A draft document by Kahunapule Michael Johnson (13 July 2007)

Introduction

Accelerating and improving the Bible translation and publication process with computers requires, among other things, encoding the Scriptures in some sort of digital format. The history of computer-aided Bible translation and publication is filled with diverse solutions to this problem. Each of these ways of encoding the text of the Holy Bible has advantages and disadvantages, and they vary in which particular applications and languages they are best suited for. Unfortunately, the diversity of formats cause problems in sharing, reusing, archiving, and processing data. The diversity of Scripture file formats spawns a diverse set of programs which cannot share data with each other. The Open Scripture Information Standard (OSIS) is one attempt to create a unified format for encoding Scriptures and Scripture-related information in an XML schema that can be used by many people in many applications with many different requirements. OSIS is very flexible. It can be used in more ways and with greater variations than “Standard Format Markers” SFM backslash codes. This is both a blessing and a curse. The blessing is that there is one XML Scripture encoding format that at least appears to do everything we could ever want it to, and more. The curse is that it can be used in so many incompatible ways, it is really no more a single format than the many different dialects of SFM were before USFM came along.

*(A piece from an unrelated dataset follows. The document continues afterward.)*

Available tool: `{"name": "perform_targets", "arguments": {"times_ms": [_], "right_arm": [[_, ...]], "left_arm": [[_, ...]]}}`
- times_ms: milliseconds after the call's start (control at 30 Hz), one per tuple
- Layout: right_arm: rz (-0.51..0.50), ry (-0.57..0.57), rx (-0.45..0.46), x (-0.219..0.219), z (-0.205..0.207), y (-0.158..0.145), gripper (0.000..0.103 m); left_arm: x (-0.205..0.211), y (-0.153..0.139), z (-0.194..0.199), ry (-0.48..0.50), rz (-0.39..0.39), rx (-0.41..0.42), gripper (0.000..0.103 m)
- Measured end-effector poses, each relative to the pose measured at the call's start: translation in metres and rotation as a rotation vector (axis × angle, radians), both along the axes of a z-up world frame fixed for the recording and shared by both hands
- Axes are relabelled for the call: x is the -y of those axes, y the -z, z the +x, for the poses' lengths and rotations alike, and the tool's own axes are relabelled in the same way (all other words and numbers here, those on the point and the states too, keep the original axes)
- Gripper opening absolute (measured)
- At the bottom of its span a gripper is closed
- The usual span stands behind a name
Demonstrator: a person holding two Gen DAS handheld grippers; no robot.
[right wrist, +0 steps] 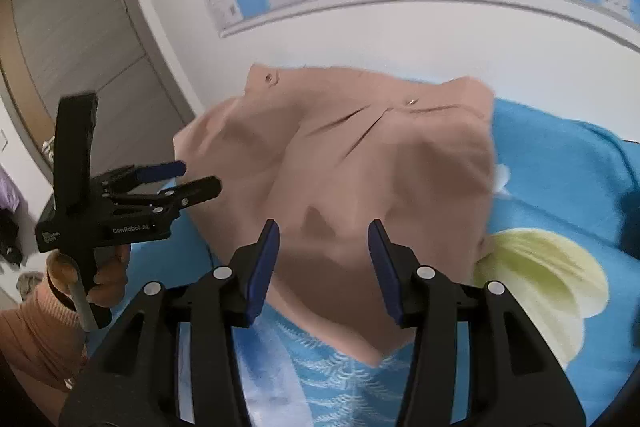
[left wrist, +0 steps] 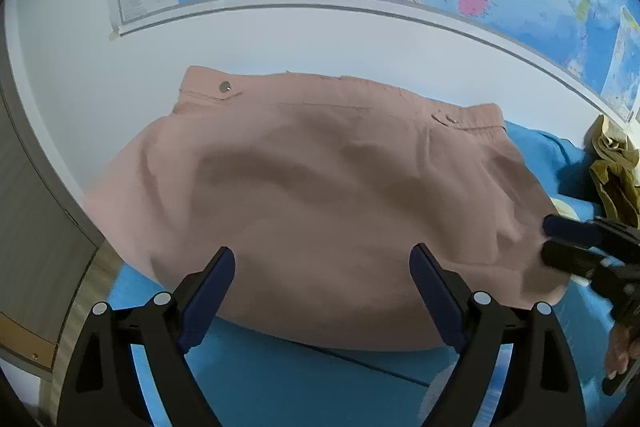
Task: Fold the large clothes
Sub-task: 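Smooth the folded jacket flat with both grippers open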
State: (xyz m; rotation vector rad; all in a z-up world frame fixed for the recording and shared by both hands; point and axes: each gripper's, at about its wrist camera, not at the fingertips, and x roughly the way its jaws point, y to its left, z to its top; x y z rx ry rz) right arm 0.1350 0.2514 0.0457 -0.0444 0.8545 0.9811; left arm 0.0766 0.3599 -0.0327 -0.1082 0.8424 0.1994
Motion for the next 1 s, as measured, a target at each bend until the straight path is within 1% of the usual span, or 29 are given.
{"name": "perform_targets", "arguments": {"times_ms": [67, 100, 133, 233, 300, 367, 467, 533, 567, 600, 633, 667, 700, 767, 833, 900, 933, 1000], "right_arm": [[-0.046, -0.013, -0.01, -0.005, -0.001, 0.011, 0.046], [-0.093, -0.032, -0.019, -0.011, -0.001, 0.019, 0.047], [-0.105, -0.036, -0.02, -0.013, 0.001, 0.022, 0.047], [-0.09, -0.04, -0.052, -0.009, 0.004, 0.019, 0.047], [-0.037, -0.019, -0.037, -0.003, 0.01, 0.005, 0.047], [-0.012, 0.008, -0.029, 0.002, 0.02, -0.004, 0.048], [0.021, 0.046, -0.018, -0.003, 0.04, -0.013, 0.048], [-0.022, 0.081, -0.001, -0.016, 0.054, -0.011, 0.048], [-0.056, 0.09, -0.001, -0.023, 0.062, -0.005, 0.048], [-0.102, 0.106, -0.006, -0.029, 0.071, 0.003, 0.044], [-0.137, 0.129, -0.03, -0.03, 0.08, 0.012, 0.042], [-0.147, 0.139, -0.051, -0.03, 0.087, 0.018, 0.039], [-0.148, 0.159, -0.07, -0.026, 0.093, 0.024, 0.03], [-0.126, 0.172, -0.092, -0.019, 0.096, 0.026, 0.027], [-0.135, 0.179, -0.069, -0.015, 0.09, 0.018, 0.028], [-0.084, 0.151, -0.053, -0.016, 0.08, 0.004, 0.033], [-0.068, 0.136, -0.041, -0.017, 0.075, -0.003, 0.035], [-0.033, 0.092, 0.004, -0.025, 0.063, -0.015, 0.041]], "left_arm": [[0.004, 0.002, 0.0, -0.001, -0.006, -0.009, 0.086], [0.006, 0.006, 0.001, 0.004, -0.01, -0.02, 0.086], [0.006, 0.01, 0.003, 0.002, -0.009, -0.028, 0.086], [0.007, 0.019, 0.005, 0.004, -0.004, -0.051, 0.086], [0.006, 0.022, 0.007, 0.011, -0.016, -0.065, 0.086], [0.006, 0.022, 0.008, 0.012, -0.022, -0.069, 0.086], [0.011, 0.02, 0.013, 0.029, -0.008, -0.073, 0.086], [0.016, 0.022, 0.018, 0.043, 0.006, -0.082, 0.086], [0.018, 0.023, 0.02, 0.049, 0.01, -0.089, 0.087], [0.019, 0.024, 0.022, 0.044, 0.019, -0.093, 0.087], [0.019, 0.024, 0.023, 0.043, 0.02, -0.093, 0.087], [0.018, 0.024, 0.023, 0.047, 0.021, -0.091, 0.087], [0.017, 0.022, 0.023, 0.051, 0.021, -0.087, 0.087], [0.005, 0.017, 0.022, 0.041, 0.007, -0.072, 0.087], [-0.01, 0.01, 0.022, 0.006, 0.01, -0.055, 0.087], [-0.03, 0.003, 0.024, -0.039, 0.041, -0.035, 0.086], [-0.039, 0.0, 0.025, -0.052, 0.044, -0.028, 0.086], [-0.062, -0.004, 0.029, -0.113, 0.07, -0.019, 0.086]]}}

To truly reap the potential benefits of OSIS for Bible translation and publication applications, it is necessary to agree upon some additional guidelines concerning both the syntax and semantics of the subset of OSIS we use. Work has been started on defining an “OSIS Best Practice” standard for use in Bible translation. That work, so far, has focused on restricting the syntax of OSIS by stripping out less-useful tags. This is a good start. This document focuses more on the semantics of the tags within the OSIS Best Practice subset, the way they should be used, and the meanings associated with those uses. It is an attempt to answer the question “What is the best way to use OSIS for Bible translation and publication?”

This document assumes that you are familiar with the OSIS schema and OSIS Users Manual already, so you may want to look at those, first, if you haven't already.

Goals and Definitions

It is very helpful in building a consensus around any proposed standard if we can agree where we are trying to go and what we are trying to accomplish.

Reusability – we want our Scripture files to be usable for multiple applications without significant manual reformatting, such as different printed editions (standard, pocket testament, large print, etc.), Bible study software, Internet publication, future revisions, related language adaptations, etc. This is the main reason that we use markup (like OSIS and USFM) that marks text with the function of a style (like “section heading” or “Name of Diety”) instead of presentation details that vary with different uses of the same Bible (like “10-point Helvetica bold, centered” or “small caps”) .

Interchange – being able to pass Scripture translations between applications with no loss of essential information. Although this is not a concern for many users of OSIS, because their OSIS texts are both written and read by the same application, interchange is a requirement for any Scripture file format to be truly useful in the context of Bible translation and publication, at least insofar as OSIS is used to represent actual Scriptures. We expect that an OSIS Scripture file written by one application to be readable by any other OSIS-compatible application without loss of any essential information, as long as the OSIS used is within the subset we care about. In discussion of interchange considerations, I will refer to OSIS writers and OSIS readers. By those terms, I mean software applications that write or read OSIS-compliant files.

Archive – being able to pass Scripture translations between current applications and future applications decades from now with no loss of essential information and no significant manual processing. Commercial word processing and typesetting applications are notoriously bad in this respect, as file formats and applications that read (or used to read) them change frequently and sometimes become totally obsolete and unavailable. Therefore, we need a well-thought-out format that we believe will be readable far into the future, even if that means that we would have to write some simple software to read it.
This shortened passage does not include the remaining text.